*** Opening ENTRIES SHOWN ***

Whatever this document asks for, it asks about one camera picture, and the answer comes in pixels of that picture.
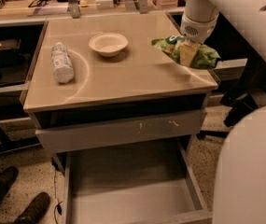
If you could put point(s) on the open middle drawer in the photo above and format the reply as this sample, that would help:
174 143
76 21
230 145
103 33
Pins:
142 183

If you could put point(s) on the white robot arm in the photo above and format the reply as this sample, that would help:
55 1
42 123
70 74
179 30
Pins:
240 184

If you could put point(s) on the closed top drawer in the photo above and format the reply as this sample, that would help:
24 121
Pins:
120 131

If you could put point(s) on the green rice chip bag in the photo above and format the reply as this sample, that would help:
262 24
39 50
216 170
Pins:
205 57

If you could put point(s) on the white paper bowl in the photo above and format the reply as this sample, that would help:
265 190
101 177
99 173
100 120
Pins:
108 44

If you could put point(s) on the black office chair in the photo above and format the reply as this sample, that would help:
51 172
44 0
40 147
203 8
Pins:
239 97

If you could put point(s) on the grey drawer cabinet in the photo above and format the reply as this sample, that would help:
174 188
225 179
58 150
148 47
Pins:
140 81

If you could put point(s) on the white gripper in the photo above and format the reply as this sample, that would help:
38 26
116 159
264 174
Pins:
199 31

*** Closing ENTRIES SHOWN ***

All lines holding the word "drawer" must be copied from the data.

__REPLY TO THE EXERCISE__
If you could put point(s) on the open middle drawer in the photo above and format the reply as this sample, that would help:
If you could put point(s) on the closed top drawer in the photo above and format the reply as this sample, that would help:
If you could put point(s) on the grey drawer cabinet in the photo above and format the reply as this sample, that would help:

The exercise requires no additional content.